I head toward home and already in the distance the mountain peaks turn rosy as the clouds thin and clear sky reappears.
This happens in our lives as well. When we've lost hope, worn down by suffering, exhausted by failure and tragedy—both our own and the world's—we lose the space to welcome the good around us. We stare so hard at one dark spot that it obscures everything else. Have our sorrows and sacrifices destroyed our hunger for new things, for beauty we've never known, until we can no longer see them?
Perhaps now is the moment to open the eyes of our soul again. To look with wonder at all the beauty and goodness happening in us and around us, each day, each hour.
This is what happened to us while preparing this issue.
A child psychiatrist in public services, someone with the humanity to enter the lives of a family shattered by a troubled child, designs and creates that "unhoped-for home" to welcome him—and becomes so much the family's friend that she describes them with both delicate and unflinching realism.

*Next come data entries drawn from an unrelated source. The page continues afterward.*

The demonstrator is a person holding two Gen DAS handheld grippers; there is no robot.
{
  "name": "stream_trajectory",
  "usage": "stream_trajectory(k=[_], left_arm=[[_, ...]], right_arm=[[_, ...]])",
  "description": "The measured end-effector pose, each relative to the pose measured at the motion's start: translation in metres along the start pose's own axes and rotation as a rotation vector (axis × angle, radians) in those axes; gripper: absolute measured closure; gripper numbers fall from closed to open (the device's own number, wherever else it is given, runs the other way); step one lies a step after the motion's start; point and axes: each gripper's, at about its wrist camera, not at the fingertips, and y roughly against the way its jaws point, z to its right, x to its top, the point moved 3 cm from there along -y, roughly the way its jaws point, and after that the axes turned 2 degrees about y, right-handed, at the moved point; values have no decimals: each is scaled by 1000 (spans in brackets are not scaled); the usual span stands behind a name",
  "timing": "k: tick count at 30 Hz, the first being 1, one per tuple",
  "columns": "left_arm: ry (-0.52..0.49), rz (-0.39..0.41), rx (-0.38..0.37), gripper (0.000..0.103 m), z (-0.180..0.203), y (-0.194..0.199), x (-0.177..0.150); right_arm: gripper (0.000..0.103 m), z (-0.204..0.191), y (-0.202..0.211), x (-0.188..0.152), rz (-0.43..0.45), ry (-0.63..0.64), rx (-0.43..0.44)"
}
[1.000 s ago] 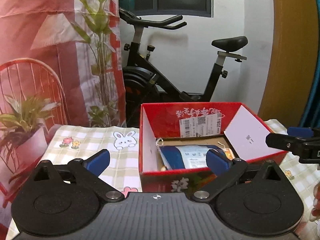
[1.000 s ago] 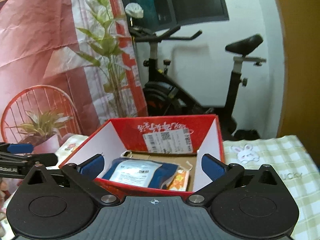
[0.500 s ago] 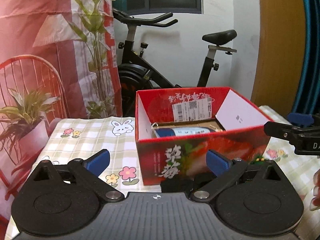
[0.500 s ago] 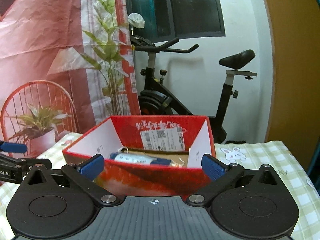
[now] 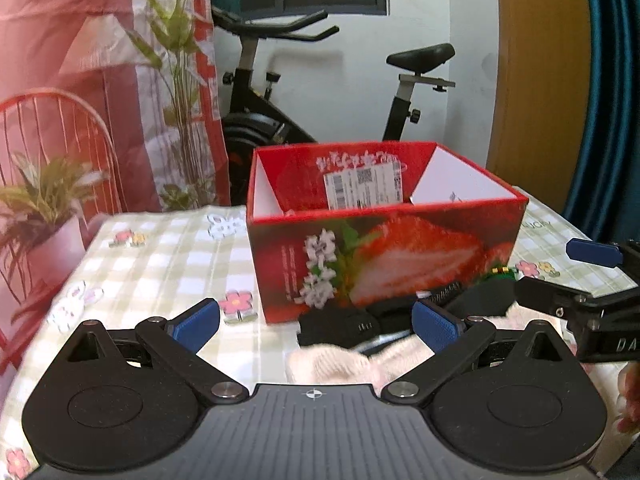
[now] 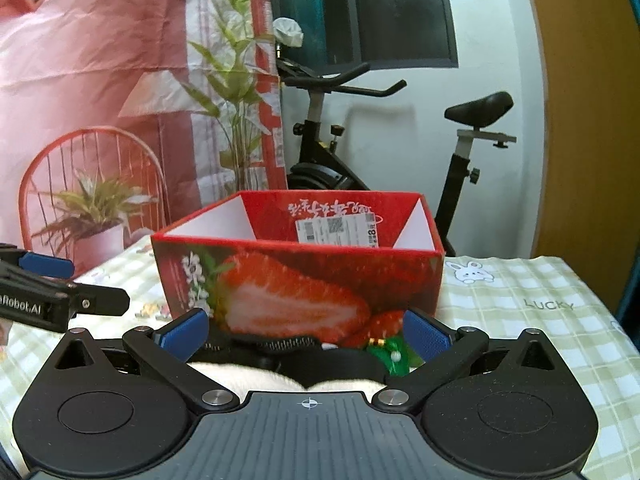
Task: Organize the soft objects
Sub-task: 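Move both tools back to the cream knit towel in front of the box, then lower both grippers onto the pink knit towel and close them on it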
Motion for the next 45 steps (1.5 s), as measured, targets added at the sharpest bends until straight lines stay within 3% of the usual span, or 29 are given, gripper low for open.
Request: stream_trajectory(k=[7,19,30,45], left_arm=[[66,-49,8,0,-5,-4,-22],[169,-69,8,0,-23,-6,-41],[215,-125,-11,0,-30,-21,-55],[212,-111,-58,0,-26,-19,-55]], right_arm=[[0,-7,5,-16,-14,22,-9],[0,7,1,-42,-80,-57,-46],[0,5,-8,-55,-113,-31,-50],[0,9,-8,-53,-132,-45,-54]])
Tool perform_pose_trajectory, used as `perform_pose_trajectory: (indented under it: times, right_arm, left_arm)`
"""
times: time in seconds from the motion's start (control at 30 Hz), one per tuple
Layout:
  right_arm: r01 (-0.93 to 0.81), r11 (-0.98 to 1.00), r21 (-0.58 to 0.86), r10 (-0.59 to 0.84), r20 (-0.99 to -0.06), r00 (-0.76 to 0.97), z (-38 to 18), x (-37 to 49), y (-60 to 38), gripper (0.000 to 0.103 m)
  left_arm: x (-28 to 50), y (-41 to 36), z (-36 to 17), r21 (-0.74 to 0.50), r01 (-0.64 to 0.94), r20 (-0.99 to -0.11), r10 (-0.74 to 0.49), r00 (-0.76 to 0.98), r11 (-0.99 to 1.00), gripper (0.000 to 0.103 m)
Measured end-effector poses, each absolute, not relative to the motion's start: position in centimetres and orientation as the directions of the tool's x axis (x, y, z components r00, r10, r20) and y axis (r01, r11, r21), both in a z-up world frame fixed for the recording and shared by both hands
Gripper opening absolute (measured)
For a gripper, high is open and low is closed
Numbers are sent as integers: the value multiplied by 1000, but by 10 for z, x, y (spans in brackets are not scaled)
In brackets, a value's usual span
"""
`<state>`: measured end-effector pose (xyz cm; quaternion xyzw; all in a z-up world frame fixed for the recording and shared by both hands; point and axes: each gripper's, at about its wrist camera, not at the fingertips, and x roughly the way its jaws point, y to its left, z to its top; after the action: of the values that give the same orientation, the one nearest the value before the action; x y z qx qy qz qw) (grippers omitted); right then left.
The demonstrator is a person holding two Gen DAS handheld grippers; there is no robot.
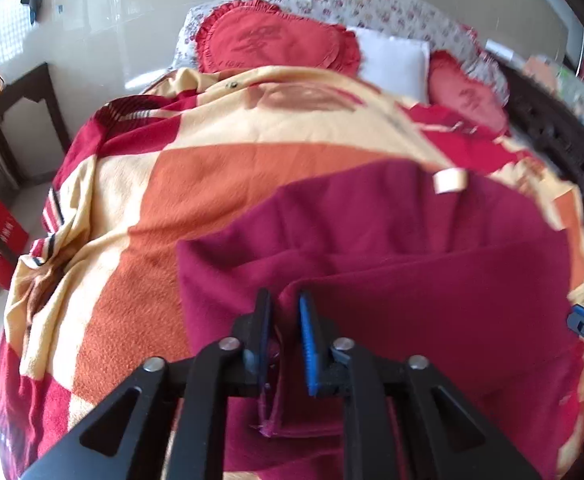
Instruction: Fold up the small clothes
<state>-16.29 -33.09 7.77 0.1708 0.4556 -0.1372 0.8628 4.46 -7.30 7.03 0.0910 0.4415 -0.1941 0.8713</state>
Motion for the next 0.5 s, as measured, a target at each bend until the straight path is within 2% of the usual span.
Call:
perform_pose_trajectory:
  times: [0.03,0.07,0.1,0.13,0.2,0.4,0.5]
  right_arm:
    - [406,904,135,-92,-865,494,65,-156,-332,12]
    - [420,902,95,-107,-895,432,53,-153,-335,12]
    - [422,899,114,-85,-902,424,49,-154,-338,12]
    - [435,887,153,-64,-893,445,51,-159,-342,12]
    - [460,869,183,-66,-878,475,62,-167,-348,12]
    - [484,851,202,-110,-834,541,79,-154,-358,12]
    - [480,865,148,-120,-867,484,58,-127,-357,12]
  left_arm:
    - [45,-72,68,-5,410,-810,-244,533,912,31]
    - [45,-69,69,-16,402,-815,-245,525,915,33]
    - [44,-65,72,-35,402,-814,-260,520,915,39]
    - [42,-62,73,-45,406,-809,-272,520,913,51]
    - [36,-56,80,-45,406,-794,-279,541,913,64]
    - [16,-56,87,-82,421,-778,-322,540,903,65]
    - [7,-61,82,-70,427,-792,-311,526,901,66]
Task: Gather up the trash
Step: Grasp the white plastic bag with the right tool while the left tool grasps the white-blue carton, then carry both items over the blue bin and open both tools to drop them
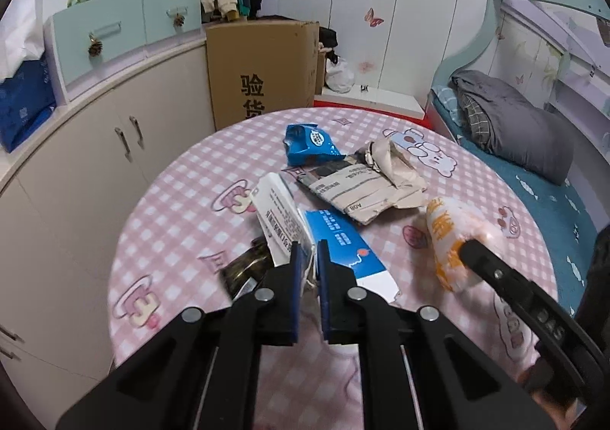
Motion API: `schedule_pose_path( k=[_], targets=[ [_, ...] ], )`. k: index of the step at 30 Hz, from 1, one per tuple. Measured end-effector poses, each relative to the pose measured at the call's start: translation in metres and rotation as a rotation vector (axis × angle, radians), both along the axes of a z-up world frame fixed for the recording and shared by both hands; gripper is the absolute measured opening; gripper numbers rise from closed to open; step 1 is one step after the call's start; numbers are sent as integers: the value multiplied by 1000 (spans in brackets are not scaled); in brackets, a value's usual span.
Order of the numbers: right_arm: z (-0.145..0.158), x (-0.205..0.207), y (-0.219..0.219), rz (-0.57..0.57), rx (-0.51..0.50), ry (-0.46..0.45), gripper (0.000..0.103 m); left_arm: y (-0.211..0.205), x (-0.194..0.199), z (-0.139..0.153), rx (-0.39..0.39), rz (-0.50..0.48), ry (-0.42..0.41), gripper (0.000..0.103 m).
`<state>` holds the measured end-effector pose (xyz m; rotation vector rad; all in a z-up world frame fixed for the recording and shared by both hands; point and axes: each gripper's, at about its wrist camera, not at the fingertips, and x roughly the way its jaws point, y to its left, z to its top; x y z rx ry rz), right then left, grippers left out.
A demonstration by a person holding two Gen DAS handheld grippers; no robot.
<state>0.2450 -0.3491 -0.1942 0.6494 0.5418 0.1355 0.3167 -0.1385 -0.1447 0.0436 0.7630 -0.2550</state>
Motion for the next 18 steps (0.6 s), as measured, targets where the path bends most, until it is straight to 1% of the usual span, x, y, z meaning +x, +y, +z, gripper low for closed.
schedule_pose_path(
  k=[4, 8, 11, 16, 18],
  targets=[
    [6, -17, 12, 9, -23, -13, 29, 16, -23, 8, -27, 9, -21, 7],
    [21, -35, 28, 29, -48, -44, 29, 32, -45, 17, -35, 23, -52, 7],
    [32, -46, 42, 55, -56, -63, 29, 47, -60, 26, -57, 26, -77, 7],
    [47, -58, 77, 122, -72, -85, 29, 80, -85, 40, -74, 49, -115, 7],
    [53, -60, 100, 166, -85, -91, 29, 94, -92, 44, -83, 66, -123, 7]
  ],
)
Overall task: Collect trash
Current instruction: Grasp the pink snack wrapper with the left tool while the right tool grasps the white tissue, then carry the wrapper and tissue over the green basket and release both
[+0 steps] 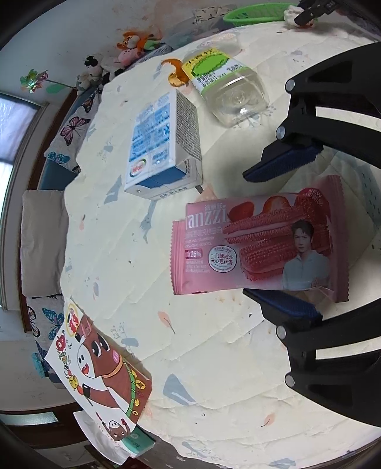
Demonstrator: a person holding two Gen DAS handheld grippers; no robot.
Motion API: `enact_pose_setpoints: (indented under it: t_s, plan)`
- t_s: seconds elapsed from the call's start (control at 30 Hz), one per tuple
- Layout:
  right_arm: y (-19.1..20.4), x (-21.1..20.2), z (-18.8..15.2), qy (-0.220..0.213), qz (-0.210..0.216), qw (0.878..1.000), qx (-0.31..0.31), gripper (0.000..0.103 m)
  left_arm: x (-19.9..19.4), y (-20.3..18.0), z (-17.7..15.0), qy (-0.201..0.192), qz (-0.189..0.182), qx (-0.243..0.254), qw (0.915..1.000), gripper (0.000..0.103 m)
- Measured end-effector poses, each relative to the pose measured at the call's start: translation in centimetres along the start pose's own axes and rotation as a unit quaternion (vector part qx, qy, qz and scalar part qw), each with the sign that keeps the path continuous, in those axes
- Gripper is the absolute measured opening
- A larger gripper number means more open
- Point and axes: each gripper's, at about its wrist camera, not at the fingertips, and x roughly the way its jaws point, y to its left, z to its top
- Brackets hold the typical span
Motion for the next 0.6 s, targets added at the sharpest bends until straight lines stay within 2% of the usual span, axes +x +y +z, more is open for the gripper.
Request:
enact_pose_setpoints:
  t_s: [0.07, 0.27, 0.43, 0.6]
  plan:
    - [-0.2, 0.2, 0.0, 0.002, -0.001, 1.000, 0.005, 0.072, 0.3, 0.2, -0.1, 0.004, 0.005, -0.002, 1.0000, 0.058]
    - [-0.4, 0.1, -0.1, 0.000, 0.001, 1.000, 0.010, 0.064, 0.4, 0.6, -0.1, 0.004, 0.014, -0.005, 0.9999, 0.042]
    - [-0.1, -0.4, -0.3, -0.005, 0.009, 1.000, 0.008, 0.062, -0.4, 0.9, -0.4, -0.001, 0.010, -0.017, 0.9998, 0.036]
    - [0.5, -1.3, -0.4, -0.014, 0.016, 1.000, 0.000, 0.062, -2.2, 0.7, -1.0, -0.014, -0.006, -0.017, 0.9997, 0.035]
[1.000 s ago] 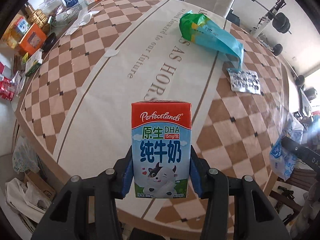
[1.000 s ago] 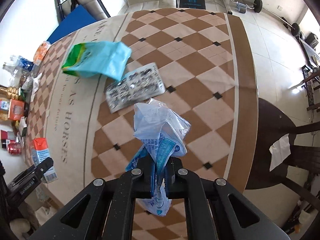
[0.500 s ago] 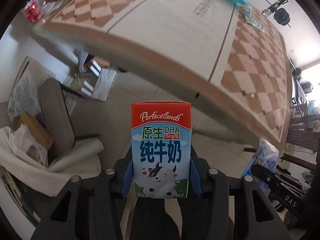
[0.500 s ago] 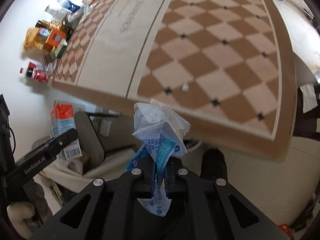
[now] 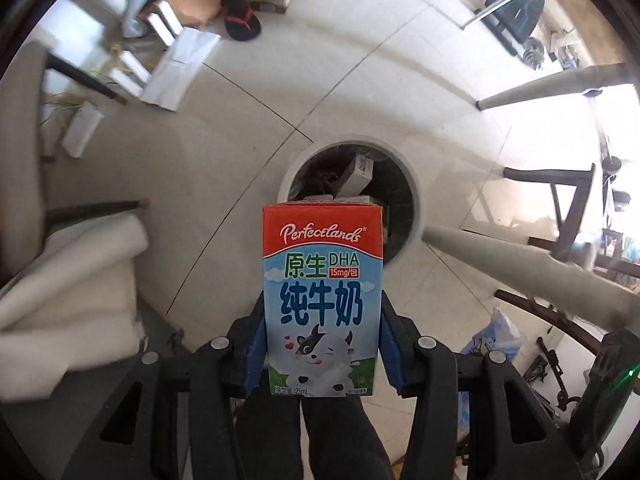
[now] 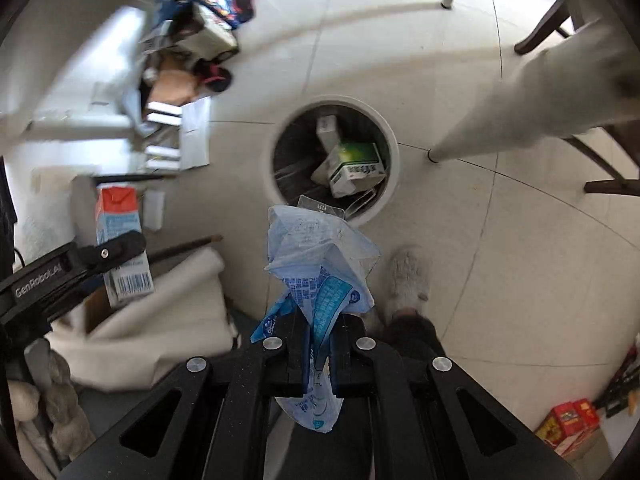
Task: Collect trash
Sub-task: 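Open both tools over the white bin, dropping carton and bag inside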
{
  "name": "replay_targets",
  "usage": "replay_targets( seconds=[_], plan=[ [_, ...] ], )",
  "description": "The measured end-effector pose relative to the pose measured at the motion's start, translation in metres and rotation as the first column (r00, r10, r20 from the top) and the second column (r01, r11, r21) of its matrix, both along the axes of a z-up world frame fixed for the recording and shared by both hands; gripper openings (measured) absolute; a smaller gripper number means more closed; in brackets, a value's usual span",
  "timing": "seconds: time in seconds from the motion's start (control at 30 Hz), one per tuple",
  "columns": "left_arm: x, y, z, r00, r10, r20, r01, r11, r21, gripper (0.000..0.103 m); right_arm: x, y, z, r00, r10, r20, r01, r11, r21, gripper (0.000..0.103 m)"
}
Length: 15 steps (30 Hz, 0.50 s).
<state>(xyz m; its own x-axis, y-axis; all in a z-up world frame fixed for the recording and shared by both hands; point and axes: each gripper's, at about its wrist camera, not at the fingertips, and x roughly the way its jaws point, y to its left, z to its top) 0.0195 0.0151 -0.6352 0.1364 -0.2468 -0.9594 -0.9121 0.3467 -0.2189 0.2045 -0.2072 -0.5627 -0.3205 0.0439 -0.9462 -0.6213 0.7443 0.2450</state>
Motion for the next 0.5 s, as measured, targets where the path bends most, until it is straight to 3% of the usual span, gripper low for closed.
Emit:
replay_targets(
  seconds=[0.23, 0.3, 0.43, 0.5],
  plan=[
    [0.038, 0.013, -0.101, 0.997, -0.07, -0.021, 0.068, 0.995, -0.075, 0.047, 0.044, 0.037, -0.128, 1.0, -0.01, -0.01, 0.01, 1.0, -0.005, 0.007],
    [0.044, 0.014, -0.113, 0.994, -0.099, -0.035, 0.097, 0.992, -0.076, 0.056, 0.046, 0.047, -0.158, 1.0, 0.004, -0.018, -0.005, 1.0, -0.022, 0.008],
    [0.048, 0.014, -0.121, 0.989, -0.137, -0.057, 0.135, 0.99, -0.031, 0.09, 0.05, 0.059, -0.193, 1.0, 0.019, -0.018, -0.02, 0.999, -0.034, 0.012],
    [0.048, 0.013, -0.122, 0.985, -0.154, -0.08, 0.154, 0.988, -0.016, 0.095, 0.052, 0.061, -0.2, 1.0, 0.003, -0.016, -0.003, 1.0, -0.029, 0.026]
  ],
)
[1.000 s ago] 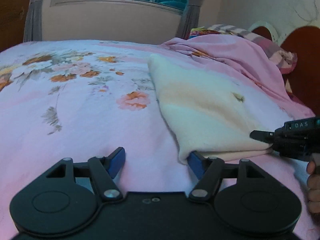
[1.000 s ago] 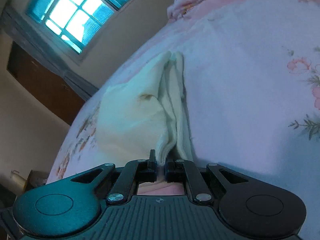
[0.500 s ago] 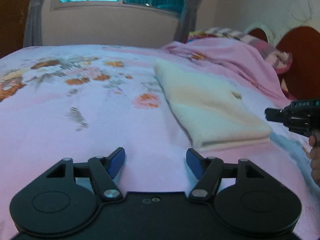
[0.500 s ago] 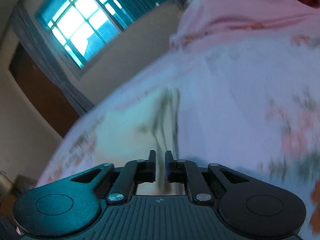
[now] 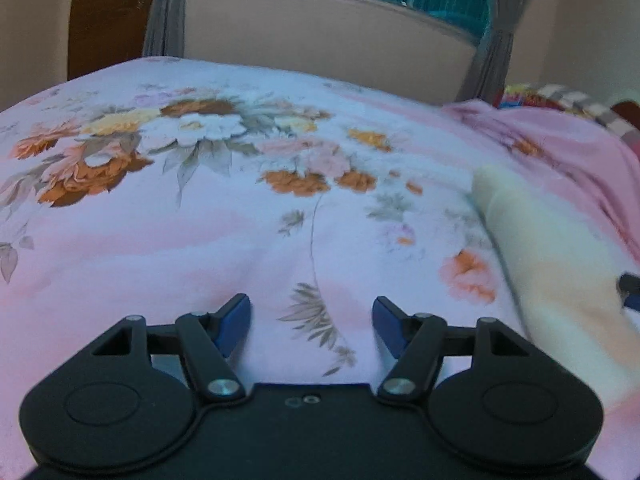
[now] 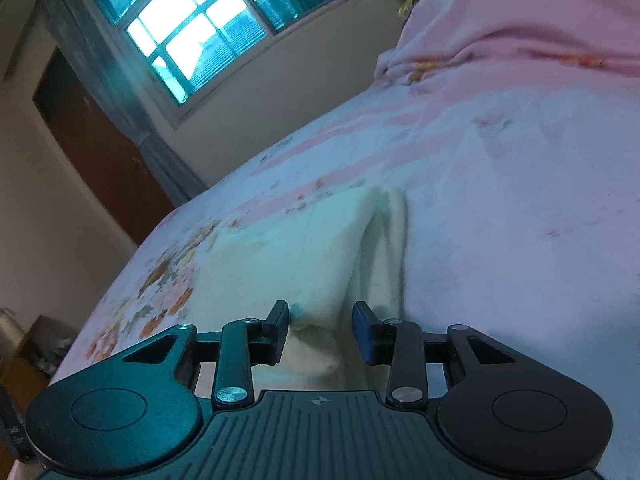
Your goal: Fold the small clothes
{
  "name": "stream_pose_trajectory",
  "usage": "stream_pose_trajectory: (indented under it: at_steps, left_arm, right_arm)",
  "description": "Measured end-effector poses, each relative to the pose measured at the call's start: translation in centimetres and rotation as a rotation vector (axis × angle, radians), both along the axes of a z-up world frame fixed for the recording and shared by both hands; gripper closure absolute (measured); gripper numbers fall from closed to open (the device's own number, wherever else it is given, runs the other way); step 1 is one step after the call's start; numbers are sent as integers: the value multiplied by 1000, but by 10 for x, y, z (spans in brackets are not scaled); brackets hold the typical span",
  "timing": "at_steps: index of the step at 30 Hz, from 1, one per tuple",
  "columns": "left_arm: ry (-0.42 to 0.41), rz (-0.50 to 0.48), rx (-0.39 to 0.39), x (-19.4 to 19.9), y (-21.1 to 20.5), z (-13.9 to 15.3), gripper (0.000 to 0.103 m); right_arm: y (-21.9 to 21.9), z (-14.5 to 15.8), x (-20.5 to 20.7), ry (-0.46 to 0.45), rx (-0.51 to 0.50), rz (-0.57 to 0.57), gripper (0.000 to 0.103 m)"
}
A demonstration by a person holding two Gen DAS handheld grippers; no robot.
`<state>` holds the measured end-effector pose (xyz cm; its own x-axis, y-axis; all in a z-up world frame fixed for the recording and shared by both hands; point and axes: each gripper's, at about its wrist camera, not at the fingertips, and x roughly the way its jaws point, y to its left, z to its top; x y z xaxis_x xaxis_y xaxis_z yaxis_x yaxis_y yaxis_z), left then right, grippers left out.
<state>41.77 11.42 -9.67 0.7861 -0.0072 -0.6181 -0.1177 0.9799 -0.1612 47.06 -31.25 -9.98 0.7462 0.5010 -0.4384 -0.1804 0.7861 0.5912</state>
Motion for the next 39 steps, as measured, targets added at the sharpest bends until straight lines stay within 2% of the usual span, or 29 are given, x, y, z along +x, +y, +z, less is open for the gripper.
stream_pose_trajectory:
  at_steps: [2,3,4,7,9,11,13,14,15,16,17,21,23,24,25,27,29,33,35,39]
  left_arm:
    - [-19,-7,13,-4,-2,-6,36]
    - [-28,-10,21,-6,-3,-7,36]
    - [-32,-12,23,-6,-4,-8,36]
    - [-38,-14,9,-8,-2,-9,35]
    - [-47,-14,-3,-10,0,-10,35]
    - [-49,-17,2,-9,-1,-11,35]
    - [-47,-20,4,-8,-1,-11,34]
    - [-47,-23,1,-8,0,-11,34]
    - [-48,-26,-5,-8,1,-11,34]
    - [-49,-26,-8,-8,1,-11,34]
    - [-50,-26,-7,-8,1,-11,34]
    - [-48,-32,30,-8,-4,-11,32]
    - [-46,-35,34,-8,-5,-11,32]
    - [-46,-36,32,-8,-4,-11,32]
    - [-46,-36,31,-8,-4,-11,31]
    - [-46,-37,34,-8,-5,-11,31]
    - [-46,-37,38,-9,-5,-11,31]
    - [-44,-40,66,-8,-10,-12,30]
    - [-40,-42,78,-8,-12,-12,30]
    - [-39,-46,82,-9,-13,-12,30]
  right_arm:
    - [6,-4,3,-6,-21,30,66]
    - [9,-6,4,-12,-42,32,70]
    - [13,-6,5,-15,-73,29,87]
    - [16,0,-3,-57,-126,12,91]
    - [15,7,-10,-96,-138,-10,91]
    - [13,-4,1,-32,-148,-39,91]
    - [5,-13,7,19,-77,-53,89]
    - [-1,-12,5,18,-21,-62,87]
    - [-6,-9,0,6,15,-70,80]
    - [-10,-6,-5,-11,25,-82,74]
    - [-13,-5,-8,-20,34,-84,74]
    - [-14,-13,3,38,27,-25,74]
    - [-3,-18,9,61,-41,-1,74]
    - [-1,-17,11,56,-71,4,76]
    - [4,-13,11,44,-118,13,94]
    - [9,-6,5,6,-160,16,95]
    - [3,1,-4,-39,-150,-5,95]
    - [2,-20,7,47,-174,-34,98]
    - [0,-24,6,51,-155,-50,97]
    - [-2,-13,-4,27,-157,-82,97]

A widowed mother who for thirty years has lived an almost solitary heroism beside her difficult son, searching desperately for his future, sees her unspeakable efforts suddenly rewarded: the young man now lives peacefully in a group home.
Young people, long locked in their autistic cocoons, thought incapable of independent thought, silent and mysterious, begin to communicate through computers, sharing their feelings and desires in ways that move and disarm those who have always known them.
A small, humble Albanian nun becomes known to the whole world: more celebrated and more powerful than the mighty through that Love which led her to welcome and care for the poorest and most abandoned of mankind—in a few years, she gathers six thousand sisters around her.
The Japanese writer Kenzaburo Oe, Nobel Prize winner in literature and father of an autistic son, tells us about his child and his wife's devotion, with observations we thought belonged only to our own homes.
These are the occasions for wonder that OMBRE E LUCI offers its readers at this start of the year—hoping we can find together, in our difficult daily lives, many small and great moments to astonish us and call forth our gratitude.